**REQUIREMENT**. Look through the entries for the string "above" and copy every line where it shows up.

━━ DATA RECORDS ━━

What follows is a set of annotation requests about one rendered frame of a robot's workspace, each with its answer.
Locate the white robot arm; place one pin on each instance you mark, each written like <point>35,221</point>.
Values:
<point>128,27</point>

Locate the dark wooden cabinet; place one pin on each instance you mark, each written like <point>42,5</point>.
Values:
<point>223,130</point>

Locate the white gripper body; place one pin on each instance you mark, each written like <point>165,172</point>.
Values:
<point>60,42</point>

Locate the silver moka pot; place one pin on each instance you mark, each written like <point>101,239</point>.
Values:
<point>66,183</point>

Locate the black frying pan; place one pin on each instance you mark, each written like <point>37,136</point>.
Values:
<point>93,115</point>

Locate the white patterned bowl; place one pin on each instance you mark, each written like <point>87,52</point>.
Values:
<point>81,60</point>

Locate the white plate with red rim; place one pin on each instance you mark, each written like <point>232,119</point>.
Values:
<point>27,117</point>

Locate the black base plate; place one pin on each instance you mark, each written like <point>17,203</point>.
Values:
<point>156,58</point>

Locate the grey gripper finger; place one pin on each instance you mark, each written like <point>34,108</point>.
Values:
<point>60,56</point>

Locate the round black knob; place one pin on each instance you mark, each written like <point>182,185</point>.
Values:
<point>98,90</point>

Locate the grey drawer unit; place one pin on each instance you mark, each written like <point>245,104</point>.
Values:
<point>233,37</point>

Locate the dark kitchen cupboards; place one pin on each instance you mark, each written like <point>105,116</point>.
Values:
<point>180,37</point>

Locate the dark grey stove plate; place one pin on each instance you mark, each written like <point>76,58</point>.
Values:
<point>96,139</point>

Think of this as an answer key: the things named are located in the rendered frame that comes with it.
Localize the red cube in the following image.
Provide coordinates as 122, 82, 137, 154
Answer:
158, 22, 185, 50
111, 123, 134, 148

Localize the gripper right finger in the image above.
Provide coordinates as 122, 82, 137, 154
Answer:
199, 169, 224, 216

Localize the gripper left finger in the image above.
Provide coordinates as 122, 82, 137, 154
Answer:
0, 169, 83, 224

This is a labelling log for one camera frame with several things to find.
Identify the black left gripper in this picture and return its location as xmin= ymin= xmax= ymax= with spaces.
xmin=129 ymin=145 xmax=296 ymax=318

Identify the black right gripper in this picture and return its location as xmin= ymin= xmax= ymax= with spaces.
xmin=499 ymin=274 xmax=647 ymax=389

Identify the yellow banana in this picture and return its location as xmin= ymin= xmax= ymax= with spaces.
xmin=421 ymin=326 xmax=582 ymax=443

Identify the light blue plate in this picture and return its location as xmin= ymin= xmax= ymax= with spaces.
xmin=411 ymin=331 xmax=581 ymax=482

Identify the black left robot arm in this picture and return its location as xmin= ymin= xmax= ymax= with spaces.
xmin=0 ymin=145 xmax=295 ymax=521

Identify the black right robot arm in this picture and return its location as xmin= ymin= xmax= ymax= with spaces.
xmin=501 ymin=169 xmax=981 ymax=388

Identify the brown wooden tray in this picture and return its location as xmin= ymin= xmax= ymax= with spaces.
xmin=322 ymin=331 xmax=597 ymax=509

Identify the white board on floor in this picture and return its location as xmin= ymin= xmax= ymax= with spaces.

━━━

**SOLUTION FOR THIS PROBLEM**.
Localize the gripper right finger in the image above.
Localize the gripper left finger in the image above.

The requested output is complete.